«Oggi sono lieto di dare il benvenuto al primo ministro israeliano Benjamin Netanyahu alla Casa Bianca. È una sensazione meravigliosa e un evento meraviglioso». Queste le parole entusiastiche di Donald Trump in conferenza stampa all'indomani dell'incontro con il primo ministro israeliano Netanyahu. I toni usati non lasciavano però far presagire quello che il presidente Usa avrebbe detto in seguito.

Il tycoon ha pronunciato frasi che è difficile interpretare come una provocazione. La sostanza è che si è trattato di uno shock. Gli Stati Uniti «prenderanno il controllo» di Gaza. Così l'enclave potrebbe trasformarsi nella nella «Riviera del Medio Oriente». L'idea balenata infatti è quella di una deportazione di massa dei palestinesi, come già dichiarato da Trump, sia pure nell'ambito di un trasferimento nei paesi vicini. Qualcosa che in molti hanno già definito una una pulizia etnica. Secondo Trump gli attori della ricostruzione non potranno essere coloro che vivono a Gaza, questi dovrebbero cedere il controllo a paesi definiti umanitari (Usa in testa), una volta completata l'opera verrebbero creati posti di lavoro per due milioni di persone. Tutto naturalmente a vantaggio degli stessi palestinesi, dipinti come sfortunati.

E' chiaro che le parole dell'inquilino della Casa Bianca sono sembrate francamente irrispettose per le migliaia di morti e descrivono un piano realizzabile sotto molti punti di vista. Da qui è partita la sequela di reazioni, a cominciare chiaramente da Hamas secondo cui «le osservazioni di Trump sul suo desiderio di controllare Gaza sono ridicole e assurde, e qualsiasi idea di questo tipo è in grado di infiammare la regione».

Durissima Francesca Albanese, relatrice speciale delle Nazioni Unite sui territori palestinesi occupati, la quale ha affermato che il piano di Trump è «illegale, immorale e completamente irresponsabile», Il piano «peggiorerà ulteriormente la crisi regionale. È l'incitamento allo sfollamento forzato, che è un crimine internazionale. La comunità internazionale è composta da 193 Stati e questo è il momento di dare agli Stati Uniti ciò che stavano cercando: l'isolamento». Paul O'Brien, direttore esecutivo di Amnesty International Usa, ha ribadito che «La morte e la distruzione di Gaza sono il risultato dell'uccisione da parte del governo di Israele di civili a migliaia, spesso con bombe statunitensi». La stessa Autorita nazionale palestinese ha respinto l'idea di Trump su tutta la linea nonostante il suo antagonismo con Hamas. Lo stesso hanno fatto i paesi arabi dall'Egitto alla Giordania, preoccupati per un'annessione di terre palestinesi da parte di Israele e dall'esodo forzato di milioni di persone. L'Arabia Saudita ha minacciato che non normalizzerà i legami con Israele senza la creazione di uno Stato palestinese.

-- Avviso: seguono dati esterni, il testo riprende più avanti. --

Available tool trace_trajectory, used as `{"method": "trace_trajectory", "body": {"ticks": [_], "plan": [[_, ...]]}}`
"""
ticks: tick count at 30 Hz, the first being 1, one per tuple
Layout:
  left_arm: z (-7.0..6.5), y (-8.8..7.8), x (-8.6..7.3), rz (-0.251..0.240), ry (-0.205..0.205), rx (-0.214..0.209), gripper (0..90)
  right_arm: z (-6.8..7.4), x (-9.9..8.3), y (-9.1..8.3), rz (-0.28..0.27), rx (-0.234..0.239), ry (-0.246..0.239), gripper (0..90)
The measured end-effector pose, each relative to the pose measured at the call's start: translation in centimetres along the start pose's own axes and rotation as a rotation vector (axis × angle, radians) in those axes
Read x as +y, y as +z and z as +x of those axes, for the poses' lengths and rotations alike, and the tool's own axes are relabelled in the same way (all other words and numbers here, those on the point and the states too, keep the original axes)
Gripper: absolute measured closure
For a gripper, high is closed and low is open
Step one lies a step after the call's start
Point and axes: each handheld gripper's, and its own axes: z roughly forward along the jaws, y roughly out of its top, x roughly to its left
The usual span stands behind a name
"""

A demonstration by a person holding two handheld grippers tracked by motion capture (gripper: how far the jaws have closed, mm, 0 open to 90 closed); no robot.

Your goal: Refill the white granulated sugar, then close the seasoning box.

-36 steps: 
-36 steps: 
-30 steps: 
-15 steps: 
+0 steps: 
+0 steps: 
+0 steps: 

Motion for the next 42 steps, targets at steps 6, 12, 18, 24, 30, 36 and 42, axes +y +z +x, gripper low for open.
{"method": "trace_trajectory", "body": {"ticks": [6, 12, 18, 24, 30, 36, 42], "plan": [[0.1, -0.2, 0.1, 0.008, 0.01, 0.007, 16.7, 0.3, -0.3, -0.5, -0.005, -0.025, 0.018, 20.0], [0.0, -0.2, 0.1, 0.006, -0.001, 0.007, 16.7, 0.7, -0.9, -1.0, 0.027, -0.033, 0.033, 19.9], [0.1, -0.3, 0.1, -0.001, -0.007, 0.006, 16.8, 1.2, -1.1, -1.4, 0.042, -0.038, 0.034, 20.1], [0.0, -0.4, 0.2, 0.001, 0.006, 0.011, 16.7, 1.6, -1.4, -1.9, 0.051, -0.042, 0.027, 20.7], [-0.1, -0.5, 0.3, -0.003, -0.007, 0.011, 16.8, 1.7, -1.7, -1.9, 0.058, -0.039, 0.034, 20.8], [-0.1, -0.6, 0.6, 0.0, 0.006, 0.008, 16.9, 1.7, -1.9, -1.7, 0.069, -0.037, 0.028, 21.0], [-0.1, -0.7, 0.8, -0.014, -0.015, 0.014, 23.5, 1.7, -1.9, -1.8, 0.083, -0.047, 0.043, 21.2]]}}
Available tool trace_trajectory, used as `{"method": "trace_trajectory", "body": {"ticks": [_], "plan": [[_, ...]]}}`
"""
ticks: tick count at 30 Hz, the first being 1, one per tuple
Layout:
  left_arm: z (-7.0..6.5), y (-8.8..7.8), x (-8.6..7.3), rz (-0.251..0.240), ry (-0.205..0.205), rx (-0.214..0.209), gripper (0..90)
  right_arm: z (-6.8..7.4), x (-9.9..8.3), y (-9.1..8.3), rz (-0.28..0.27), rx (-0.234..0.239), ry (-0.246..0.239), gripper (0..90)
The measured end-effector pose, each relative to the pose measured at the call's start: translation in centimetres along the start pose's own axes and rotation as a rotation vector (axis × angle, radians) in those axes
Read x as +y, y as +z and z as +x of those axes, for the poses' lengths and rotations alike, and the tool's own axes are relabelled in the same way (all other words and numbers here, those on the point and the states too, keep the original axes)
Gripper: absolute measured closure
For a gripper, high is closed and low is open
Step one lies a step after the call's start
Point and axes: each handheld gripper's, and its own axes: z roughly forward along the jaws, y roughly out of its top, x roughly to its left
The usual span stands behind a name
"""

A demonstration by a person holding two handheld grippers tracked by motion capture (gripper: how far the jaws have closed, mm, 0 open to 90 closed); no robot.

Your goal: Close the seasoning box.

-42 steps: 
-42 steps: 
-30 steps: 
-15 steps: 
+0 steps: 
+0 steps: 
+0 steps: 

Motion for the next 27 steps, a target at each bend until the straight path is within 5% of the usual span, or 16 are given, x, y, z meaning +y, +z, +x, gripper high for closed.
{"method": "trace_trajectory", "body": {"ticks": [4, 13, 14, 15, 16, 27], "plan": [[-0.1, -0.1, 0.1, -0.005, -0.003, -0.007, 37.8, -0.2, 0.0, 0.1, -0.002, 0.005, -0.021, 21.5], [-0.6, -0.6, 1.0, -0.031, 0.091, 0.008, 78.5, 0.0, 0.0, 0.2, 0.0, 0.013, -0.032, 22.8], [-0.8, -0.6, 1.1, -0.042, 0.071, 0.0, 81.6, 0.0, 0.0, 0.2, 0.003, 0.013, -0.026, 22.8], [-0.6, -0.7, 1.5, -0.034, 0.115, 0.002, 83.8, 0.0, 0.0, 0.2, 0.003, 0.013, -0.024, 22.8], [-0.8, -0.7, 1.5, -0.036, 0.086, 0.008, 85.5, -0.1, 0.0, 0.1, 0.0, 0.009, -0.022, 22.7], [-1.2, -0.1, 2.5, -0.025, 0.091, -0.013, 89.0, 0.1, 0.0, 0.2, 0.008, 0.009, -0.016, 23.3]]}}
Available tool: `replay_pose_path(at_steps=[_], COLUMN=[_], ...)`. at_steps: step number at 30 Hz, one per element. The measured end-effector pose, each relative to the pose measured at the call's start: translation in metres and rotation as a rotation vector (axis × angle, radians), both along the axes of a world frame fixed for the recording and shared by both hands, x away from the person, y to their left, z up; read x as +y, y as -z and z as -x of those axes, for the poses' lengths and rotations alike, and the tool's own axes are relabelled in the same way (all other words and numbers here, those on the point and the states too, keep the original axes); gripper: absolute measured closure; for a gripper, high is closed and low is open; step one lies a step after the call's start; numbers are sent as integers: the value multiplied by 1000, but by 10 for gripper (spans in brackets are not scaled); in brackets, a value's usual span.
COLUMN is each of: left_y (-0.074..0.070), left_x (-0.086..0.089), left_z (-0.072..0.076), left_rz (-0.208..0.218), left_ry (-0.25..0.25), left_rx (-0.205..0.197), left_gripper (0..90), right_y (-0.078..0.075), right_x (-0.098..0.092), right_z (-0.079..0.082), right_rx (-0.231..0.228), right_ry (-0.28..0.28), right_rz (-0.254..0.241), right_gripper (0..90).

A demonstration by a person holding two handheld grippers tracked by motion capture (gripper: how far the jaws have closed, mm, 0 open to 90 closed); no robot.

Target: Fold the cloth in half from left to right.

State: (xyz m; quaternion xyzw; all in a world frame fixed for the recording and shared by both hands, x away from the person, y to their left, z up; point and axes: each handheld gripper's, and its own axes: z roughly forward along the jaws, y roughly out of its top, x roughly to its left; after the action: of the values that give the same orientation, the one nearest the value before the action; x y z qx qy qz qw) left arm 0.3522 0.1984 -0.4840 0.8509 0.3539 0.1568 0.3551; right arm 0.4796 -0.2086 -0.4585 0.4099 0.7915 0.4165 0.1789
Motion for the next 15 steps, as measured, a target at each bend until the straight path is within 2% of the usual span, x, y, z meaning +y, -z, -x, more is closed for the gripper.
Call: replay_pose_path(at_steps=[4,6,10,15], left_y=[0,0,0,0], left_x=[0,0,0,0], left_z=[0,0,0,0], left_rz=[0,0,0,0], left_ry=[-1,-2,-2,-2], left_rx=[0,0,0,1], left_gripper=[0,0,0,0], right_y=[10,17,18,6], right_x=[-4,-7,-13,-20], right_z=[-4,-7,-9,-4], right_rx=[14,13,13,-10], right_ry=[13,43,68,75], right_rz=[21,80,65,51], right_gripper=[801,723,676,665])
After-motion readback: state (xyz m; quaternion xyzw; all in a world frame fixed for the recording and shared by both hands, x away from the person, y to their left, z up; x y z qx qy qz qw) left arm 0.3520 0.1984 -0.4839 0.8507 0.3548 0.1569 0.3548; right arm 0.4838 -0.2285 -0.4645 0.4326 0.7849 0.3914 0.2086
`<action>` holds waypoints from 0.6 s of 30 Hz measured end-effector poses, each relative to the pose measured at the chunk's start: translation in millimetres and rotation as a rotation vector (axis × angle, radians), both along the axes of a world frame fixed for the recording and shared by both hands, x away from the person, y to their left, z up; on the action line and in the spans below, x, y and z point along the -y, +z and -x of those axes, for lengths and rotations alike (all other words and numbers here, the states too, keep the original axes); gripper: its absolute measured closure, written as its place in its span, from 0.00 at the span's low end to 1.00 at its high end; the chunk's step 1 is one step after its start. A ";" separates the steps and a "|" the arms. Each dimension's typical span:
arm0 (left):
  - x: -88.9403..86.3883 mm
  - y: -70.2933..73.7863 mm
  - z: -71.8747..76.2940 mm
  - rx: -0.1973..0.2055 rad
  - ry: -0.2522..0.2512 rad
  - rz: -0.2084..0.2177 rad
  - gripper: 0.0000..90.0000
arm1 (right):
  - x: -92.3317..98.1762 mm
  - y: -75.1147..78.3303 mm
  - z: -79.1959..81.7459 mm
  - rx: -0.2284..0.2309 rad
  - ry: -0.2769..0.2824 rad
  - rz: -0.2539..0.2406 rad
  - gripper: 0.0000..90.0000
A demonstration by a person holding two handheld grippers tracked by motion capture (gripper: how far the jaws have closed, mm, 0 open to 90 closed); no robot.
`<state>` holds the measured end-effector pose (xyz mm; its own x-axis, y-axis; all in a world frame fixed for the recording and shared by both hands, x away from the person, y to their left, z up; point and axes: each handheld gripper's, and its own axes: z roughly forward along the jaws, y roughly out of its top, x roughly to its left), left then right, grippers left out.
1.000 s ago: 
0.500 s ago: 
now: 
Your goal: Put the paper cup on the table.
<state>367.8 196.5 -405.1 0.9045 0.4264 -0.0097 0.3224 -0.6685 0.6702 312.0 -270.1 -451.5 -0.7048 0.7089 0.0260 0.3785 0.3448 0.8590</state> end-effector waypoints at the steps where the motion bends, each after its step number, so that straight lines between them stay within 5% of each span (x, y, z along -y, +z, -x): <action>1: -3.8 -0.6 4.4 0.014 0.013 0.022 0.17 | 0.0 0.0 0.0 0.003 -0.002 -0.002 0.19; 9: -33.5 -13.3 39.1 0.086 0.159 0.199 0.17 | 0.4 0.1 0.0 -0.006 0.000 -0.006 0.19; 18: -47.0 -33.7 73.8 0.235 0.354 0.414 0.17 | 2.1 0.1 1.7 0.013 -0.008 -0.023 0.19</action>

Il portavoce del Cremlino, Dmitry Peskov, ha aggiunto che la Russia ritiene che un accordo in Medio Oriente sia possibile solo sulla base di una soluzione a due Stati. Il ministero degli Esteri cinese dice di opporsi al trasferimento forzato della popolazione di Gaza. L'Europa quasi nella sua interezza ha parlato del diritto dei palestinesi di tornare alle loro case, bocciando senza appello la proposta statunitense.